Implement lazy array and KV store
Company: Databricks
Role: Software Engineer
Category: Coding & Algorithms
Difficulty: medium
Interview Round: Onsite
Quick Answer: This question evaluates understanding of lazy evaluation and functional transformation chaining for a LazyArray alongside in-memory data structure design and stateful API behavior for a key-value store with hit counting, within the Coding & Algorithms domain covering functional programming, data structures, and API design.

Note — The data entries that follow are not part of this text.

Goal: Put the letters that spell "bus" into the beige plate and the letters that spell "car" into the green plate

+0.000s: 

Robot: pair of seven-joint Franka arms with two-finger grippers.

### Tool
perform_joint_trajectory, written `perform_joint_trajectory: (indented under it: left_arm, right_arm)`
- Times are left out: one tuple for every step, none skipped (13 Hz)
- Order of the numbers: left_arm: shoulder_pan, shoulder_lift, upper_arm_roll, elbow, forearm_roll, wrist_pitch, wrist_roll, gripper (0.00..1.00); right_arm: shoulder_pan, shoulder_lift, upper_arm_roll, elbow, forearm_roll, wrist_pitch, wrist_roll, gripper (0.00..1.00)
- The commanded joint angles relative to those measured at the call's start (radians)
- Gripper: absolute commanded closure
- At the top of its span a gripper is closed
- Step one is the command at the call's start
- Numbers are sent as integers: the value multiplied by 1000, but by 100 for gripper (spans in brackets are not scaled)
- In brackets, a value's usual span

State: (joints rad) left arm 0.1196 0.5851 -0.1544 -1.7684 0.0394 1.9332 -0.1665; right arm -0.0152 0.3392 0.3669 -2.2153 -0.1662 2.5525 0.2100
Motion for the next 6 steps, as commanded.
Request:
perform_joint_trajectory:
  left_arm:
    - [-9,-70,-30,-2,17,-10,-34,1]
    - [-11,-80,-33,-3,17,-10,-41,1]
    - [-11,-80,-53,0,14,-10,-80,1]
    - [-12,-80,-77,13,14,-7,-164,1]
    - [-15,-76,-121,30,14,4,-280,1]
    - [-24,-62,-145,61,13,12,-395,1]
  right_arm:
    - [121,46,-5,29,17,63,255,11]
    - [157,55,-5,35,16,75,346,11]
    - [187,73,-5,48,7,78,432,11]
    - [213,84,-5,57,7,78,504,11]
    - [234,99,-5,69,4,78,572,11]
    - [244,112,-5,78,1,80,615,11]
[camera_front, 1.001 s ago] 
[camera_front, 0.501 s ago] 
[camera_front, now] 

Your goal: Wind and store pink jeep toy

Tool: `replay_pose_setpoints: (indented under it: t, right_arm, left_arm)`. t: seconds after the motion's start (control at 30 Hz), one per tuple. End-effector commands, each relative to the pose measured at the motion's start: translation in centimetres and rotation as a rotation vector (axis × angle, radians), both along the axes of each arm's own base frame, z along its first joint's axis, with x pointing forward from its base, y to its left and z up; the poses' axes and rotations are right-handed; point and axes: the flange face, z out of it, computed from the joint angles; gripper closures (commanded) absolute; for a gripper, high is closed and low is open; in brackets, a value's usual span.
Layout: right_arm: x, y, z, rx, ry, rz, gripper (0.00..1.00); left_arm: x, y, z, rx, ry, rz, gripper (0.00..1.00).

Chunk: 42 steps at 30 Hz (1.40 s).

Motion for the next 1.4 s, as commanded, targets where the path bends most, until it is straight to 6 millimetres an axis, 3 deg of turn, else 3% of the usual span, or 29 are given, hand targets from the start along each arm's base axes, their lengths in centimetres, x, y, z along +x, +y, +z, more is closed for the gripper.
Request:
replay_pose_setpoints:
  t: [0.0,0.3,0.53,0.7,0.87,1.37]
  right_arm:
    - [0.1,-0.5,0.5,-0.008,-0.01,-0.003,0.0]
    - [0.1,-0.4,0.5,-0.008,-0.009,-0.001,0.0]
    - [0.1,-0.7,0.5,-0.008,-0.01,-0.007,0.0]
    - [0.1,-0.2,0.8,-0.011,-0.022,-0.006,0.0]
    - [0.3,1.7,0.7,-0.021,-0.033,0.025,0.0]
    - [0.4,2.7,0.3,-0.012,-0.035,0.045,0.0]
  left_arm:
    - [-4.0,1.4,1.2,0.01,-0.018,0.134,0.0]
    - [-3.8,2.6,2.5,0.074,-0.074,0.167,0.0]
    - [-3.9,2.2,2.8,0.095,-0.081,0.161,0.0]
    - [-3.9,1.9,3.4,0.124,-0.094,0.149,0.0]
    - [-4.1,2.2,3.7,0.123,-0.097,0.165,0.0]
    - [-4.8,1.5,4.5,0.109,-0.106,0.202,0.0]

Part 1: Lazy Array Query Processor
Constraints
- 0 <= len(nums) <= 2000
- 0 <= len(operations) <= 2000
- All operation names are valid and use the formats described above
- Array values and operation parameters fit in 32-bit signed integers
- `get` indices are integers; if the requested index is out of range, return `None`
Examples
Input: ([1, 2, 3, 4], [('map_mul', 2), ('filter_gt', 4), ('to_list',)])
Expected Output: [[6, 8]]
Explanation: The pipeline is `*2` then `>4`, so the final list is `[6, 8]`.
Input: ([1, 2, 3, 4, 5], [('filter_odd',), ('get', 1), ('map_add', 10), ('reduce_sum',), ('to_list',)])
Expected Output: [3, 39, [11, 13, 15]]
Explanation: After `filter_odd`, the lazy array is `[1, 3, 5]`, so `get(1)` is `3`. Then `map_add 10` makes it `[11, 13, 15]`, whose sum is `39`.
Input: ([], [('map_add', 5), ('to_list',), ('reduce_sum',), ('get', 0)])
Expected Output: [[], 0, None]
Explanation: Edge case: an empty input stays empty under all transformations.
Input: ([2, 4, 6], [('filter_odd',), ('get', 0), ('to_list',)])
Expected Output: [None, []]
Explanation: Filtering odd numbers removes every element, so index 0 does not exist.
Hints
- Do not update the array immediately for `map` and `filter`. Store the operations in a list first.
- When a terminal operation arrives, build a generator/iterator pipeline from the original array. For `get(i)`, stop as soon as you find the i-th surviving element.
Part 2: In-Memory Key-Value Store with Hit Counts
Constraints
- 0 <= len(operations) <= 100000
- Keys are strings of length 1 to 50
- Values fit in 32-bit signed integers
- All operations are valid and are one of `put`, `get`, `delete`, or `getHitCount`
- Average-time efficiency is expected for each basic operation
Examples
Input: ([('put', 'a', 10), ('get', 'a'), ('get', 'a'), ('getHitCount', 'a')],)
Expected Output: [10, 10, 2]
Explanation: Two successful `get` operations increment the hit count from 0 to 2.
Input: ([('get', 'x'), ('delete', 'x'), ('getHitCount', 'x')],)
Expected Output: [None, False, None]
Explanation: Edge case: missing keys return `None` for `get` and `getHitCount`, and `False` for `delete`.
Input: ([('put', 'a', 1), ('get', 'a'), ('put', 'a', 99), ('getHitCount', 'a'), ('get', 'a'), ('getHitCount', 'a')],)
Expected Output: [1, 1, 99, 2]
Explanation: Overwriting changes the stored value to `99` but preserves the existing hit count.
Input: ([('put', 'k', 5), ('get', 'k'), ('delete', 'k'), ('getHitCount', 'k'), ('put', 'k', 7), ('getHitCount', 'k'), ('get', 'k'), ('getHitCount', 'k')],)
Expected Output: [5, True, None, 0, 7, 1]
Explanation: After deletion, reinserting `k` starts a new hit count at 0.
Input: ([],)
Expected Output: []
Explanation: Edge case: no operations produce no output.
Hints
- A dictionary is the natural choice for the main store. You can keep another dictionary for hit counts.
- Decide the overwrite behavior first. Here, overwriting updates the value but keeps the hit count for that key unchanged.